Sentry can dive and work close to the sea floor, allowing researchers to get high resolution images of methane bubble plumes which tells them where the methane is seeping out.

Collaborating so the ‘very best deep-sea science gets done’

Jonathan Cohen, professor in UD’s School of Marine Science and Policy, also led a research expedition to the Mid-Atlantic Ridge, to the Lucky Strike hydrothermal vent field, for a National Science Foundation-funded project studying the vision of deep-sea hydrothermal vent shrimp.

The month-long cruise aboard the R/V Neil Armstrong utilized the Remotely Operated Vehicle (ROV) Jason, which is about the size of a car and has sensors, claw arms and a suction system that allowed the researchers to collect organisms into canisters and bring them onto the ship.

Jonathan Cohen, professor in UD’s School of Marine Science and Policy, led a research expedition to the Mid-Atlantic Ridge, to the Lucky Strike hydrothermal vent field, for a National Science Foundation-funded project studying the vision of deep-sea hydrothermal vent shrimp. The month-long cruise aboard the R/V Neil Armstrong utilized the ROV Jason, which is about the size of a car and has sensors, claw arms and a suction system that allowed the researchers to collect organisms into canisters and bring them onto the ship.

“These systems are very deep and are populated by organisms with interesting adaptations,” Cohen said. “One of them, which is common at a lot of vents, are shrimp that don’t have prominent stalked eyes like the typical shrimp or crab. Instead, they have eyes on their backs.
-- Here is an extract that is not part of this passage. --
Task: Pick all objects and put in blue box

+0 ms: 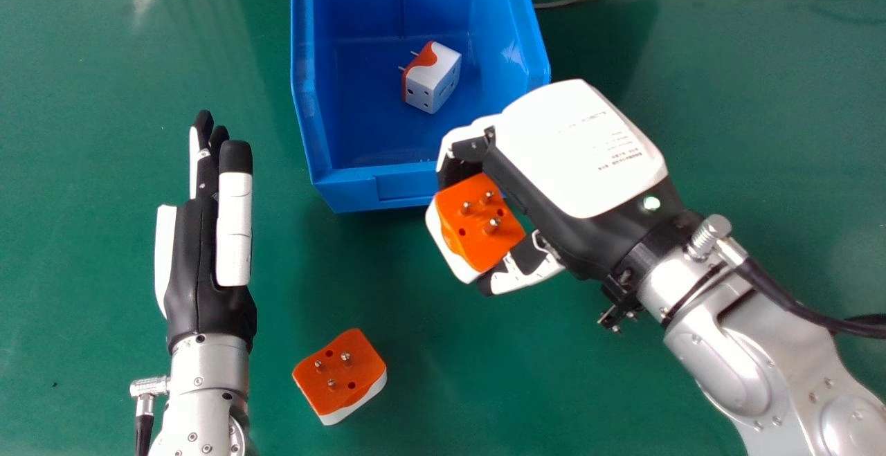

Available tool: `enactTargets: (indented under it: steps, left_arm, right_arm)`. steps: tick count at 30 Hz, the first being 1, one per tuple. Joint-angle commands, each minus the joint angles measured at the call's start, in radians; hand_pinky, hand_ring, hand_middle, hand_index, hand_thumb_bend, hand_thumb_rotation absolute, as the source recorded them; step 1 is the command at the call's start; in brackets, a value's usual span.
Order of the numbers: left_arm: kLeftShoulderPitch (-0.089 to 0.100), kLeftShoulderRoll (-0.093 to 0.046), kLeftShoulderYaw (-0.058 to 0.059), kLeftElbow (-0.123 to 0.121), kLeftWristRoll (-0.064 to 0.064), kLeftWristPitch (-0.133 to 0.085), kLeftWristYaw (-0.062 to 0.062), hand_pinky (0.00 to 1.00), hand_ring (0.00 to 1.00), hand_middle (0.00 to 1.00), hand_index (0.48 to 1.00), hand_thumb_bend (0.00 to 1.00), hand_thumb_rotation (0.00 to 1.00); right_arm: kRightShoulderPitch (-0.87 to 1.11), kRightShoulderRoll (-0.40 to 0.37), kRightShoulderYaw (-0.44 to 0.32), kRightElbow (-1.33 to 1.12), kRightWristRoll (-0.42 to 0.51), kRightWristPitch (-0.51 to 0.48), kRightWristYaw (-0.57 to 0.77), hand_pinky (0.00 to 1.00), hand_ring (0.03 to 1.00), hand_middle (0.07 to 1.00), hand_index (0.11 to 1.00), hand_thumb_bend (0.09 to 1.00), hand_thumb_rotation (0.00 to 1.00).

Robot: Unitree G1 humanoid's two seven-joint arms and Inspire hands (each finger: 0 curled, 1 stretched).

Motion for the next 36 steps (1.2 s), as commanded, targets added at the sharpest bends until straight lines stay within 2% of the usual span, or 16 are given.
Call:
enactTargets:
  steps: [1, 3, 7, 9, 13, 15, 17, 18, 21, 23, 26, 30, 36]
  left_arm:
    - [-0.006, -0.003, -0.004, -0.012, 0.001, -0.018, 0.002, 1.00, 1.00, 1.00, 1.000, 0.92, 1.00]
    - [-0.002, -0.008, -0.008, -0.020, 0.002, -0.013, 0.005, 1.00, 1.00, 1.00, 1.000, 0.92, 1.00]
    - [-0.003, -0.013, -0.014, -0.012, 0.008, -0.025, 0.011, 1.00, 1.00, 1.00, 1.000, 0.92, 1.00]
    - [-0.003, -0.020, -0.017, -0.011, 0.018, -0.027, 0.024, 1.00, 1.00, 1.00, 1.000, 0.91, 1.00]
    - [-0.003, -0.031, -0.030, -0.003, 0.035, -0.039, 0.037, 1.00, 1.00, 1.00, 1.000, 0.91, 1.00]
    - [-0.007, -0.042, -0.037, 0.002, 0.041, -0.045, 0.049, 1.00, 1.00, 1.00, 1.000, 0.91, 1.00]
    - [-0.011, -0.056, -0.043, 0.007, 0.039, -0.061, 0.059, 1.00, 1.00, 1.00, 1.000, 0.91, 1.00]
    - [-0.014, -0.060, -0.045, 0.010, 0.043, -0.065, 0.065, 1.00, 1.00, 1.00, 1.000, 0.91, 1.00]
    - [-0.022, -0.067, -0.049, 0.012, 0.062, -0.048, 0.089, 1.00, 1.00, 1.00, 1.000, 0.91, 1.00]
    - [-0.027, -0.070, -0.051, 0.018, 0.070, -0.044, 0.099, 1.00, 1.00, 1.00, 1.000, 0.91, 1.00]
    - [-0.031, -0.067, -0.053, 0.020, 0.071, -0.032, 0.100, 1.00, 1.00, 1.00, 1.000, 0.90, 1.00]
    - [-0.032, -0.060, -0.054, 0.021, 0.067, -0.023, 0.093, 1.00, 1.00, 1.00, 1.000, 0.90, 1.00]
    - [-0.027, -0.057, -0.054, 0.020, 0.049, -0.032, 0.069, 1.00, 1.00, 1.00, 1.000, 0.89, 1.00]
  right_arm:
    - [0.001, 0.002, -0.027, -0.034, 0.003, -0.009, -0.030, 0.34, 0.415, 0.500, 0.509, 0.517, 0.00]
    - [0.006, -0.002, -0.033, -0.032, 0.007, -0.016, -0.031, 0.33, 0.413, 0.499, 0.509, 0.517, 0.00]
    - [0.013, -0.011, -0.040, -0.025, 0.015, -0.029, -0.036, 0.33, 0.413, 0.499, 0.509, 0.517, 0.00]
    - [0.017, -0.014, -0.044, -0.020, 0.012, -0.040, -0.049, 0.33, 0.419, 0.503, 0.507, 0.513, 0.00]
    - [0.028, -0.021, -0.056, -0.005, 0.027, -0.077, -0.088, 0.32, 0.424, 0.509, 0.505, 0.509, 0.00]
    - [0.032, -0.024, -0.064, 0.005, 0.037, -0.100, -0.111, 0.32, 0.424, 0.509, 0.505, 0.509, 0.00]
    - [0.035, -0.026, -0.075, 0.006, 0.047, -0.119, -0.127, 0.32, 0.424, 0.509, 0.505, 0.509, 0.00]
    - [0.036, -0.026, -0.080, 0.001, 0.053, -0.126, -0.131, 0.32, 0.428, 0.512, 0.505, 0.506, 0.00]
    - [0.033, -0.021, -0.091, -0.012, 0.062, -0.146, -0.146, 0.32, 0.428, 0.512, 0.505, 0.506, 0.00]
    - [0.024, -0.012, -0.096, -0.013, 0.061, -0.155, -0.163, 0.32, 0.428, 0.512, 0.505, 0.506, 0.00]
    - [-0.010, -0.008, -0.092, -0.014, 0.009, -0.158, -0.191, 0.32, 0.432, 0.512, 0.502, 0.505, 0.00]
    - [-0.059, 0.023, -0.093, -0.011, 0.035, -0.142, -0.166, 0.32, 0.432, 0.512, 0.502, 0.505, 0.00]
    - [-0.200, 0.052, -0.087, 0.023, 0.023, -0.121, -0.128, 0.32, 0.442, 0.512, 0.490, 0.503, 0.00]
This makes us wonder why they have eyes on their backs, first of all, and then why they have eyes at all, because they're basically living in a dark environment that isn’t penetrated by sunlight.”

Using a camera mounted to the Jason vehicle, the researchers recorded videos of the shrimp moving around under different light conditions, seeing how the shrimp react to different colors of light.
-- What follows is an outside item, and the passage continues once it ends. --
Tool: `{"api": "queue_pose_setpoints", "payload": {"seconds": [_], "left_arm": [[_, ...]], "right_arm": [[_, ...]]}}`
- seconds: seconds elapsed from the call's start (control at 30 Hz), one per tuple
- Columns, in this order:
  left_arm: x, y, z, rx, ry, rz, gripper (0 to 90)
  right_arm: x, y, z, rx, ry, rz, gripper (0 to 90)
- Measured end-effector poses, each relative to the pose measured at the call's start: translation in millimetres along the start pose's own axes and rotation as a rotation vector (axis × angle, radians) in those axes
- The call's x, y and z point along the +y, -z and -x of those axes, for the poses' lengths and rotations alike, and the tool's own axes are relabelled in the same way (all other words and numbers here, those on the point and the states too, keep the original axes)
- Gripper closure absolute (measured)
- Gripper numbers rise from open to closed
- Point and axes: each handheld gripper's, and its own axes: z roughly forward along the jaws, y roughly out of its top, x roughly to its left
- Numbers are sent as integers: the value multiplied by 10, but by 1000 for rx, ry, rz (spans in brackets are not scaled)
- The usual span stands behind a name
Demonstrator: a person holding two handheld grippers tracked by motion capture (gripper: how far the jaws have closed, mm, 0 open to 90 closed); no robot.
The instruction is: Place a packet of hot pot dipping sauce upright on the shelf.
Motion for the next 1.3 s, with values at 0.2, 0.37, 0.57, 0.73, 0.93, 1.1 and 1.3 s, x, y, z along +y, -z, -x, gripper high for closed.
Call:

The research team also used Jason to collect shrimp and investigated the functioning of cells in the eye, performing different light experiments on board the ship.

Pictured is Sigmops elongatus, otherwise known as the elongated bristlemouth fish, which lives in the twilight zone of the ocean. The bristlemouth has needle-like fangs and a long lower jaw. It also sprouts light-producing organs on its belly as a juvenile to create counter-illumination, allowing it to blend in with the light from above and confuse predators below.

None of this research would have been possible had it not been for the ROV Jason.

Jason is controlled from the ship. The scientific group and the ROV team collaborate on where to send the vehicle.

“The ROV team is driving the vehicle. They're giving you control of the cameras so you can record images that you want, and it's this great interactive scientific experience where you're working with them to get the science done,” Cohen said. “It's a really fun and productive way to work, both in terms of that interaction with the Jason technology but also what it allows the scientific team to do. For these large collaborative projects, it's an excellent tool to make sure the very best deep-sea science gets done.”